→ **What to do**
Of all the entries below, only the lines from the one with "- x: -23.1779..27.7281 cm" up to and including the one with "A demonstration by" are to be duplicated exactly.

→ **Data shown**
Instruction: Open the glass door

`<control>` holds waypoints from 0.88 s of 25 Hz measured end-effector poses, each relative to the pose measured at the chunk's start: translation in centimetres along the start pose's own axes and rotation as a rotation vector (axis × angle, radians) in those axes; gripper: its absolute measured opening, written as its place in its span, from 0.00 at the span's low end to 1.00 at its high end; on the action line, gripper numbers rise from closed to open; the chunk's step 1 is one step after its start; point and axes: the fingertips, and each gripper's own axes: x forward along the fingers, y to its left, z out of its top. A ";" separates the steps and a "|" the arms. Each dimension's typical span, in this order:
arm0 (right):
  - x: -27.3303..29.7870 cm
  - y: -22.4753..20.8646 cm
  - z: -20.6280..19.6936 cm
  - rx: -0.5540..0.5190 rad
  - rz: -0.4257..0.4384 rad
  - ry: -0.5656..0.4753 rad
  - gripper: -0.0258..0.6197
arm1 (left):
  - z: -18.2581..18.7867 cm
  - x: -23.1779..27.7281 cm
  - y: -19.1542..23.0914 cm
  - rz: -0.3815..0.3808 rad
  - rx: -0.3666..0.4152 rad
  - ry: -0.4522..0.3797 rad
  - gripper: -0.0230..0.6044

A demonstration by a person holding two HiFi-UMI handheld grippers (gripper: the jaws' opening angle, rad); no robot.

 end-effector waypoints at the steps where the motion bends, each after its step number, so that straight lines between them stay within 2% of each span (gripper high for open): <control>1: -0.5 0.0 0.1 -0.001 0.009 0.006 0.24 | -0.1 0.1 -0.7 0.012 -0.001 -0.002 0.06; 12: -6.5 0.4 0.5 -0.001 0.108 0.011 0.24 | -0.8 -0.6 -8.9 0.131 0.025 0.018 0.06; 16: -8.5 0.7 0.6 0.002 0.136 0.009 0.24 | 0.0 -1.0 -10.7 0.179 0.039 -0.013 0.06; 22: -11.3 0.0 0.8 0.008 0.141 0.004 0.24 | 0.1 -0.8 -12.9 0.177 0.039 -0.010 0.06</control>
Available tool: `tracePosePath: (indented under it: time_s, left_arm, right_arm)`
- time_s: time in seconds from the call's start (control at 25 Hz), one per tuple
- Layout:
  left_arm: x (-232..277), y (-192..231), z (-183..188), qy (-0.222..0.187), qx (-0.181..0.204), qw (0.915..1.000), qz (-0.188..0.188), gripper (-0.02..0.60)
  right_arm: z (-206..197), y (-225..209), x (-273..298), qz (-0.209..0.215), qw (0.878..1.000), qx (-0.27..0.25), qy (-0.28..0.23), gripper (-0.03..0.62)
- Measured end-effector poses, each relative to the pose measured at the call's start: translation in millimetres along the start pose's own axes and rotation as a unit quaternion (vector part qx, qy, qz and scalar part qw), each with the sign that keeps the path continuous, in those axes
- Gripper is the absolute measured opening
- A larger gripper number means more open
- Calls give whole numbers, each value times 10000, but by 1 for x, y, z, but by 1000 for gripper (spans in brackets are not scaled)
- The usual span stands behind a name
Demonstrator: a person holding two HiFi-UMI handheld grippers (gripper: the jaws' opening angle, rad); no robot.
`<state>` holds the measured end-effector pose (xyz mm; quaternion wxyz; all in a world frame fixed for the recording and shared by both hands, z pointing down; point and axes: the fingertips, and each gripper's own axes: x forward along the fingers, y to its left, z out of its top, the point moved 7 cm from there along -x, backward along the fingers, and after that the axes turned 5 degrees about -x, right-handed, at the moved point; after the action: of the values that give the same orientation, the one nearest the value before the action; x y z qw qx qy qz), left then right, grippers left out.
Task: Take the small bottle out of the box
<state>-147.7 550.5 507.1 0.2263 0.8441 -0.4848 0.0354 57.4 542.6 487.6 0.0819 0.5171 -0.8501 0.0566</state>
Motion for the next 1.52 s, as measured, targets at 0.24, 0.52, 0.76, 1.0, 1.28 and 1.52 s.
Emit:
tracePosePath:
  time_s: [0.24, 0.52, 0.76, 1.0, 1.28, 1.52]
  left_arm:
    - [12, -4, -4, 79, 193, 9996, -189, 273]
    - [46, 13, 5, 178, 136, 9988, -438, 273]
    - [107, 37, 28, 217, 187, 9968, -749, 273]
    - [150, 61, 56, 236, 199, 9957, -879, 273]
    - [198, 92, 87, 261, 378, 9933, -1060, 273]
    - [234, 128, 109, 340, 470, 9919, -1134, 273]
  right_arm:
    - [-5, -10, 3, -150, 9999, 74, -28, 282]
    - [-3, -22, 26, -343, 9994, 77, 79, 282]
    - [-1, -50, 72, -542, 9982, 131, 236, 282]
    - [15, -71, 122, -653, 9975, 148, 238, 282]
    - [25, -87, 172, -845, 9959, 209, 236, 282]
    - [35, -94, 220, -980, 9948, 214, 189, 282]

→ **Answer area**
  - x: -23.1779..27.7281 cm
  - y: -19.1542..23.0914 cm
  - rz: -0.3815..0.3808 rad
  - rx: -0.3666..0.4152 rad
  - ry: -0.4522..0.3797 rad
  - gripper: -0.0230..0.6044

A demonstration by a person holding two HiFi-UMI handheld grippers (gripper: the jaws' opening angle, rad); no robot.

This output is complete.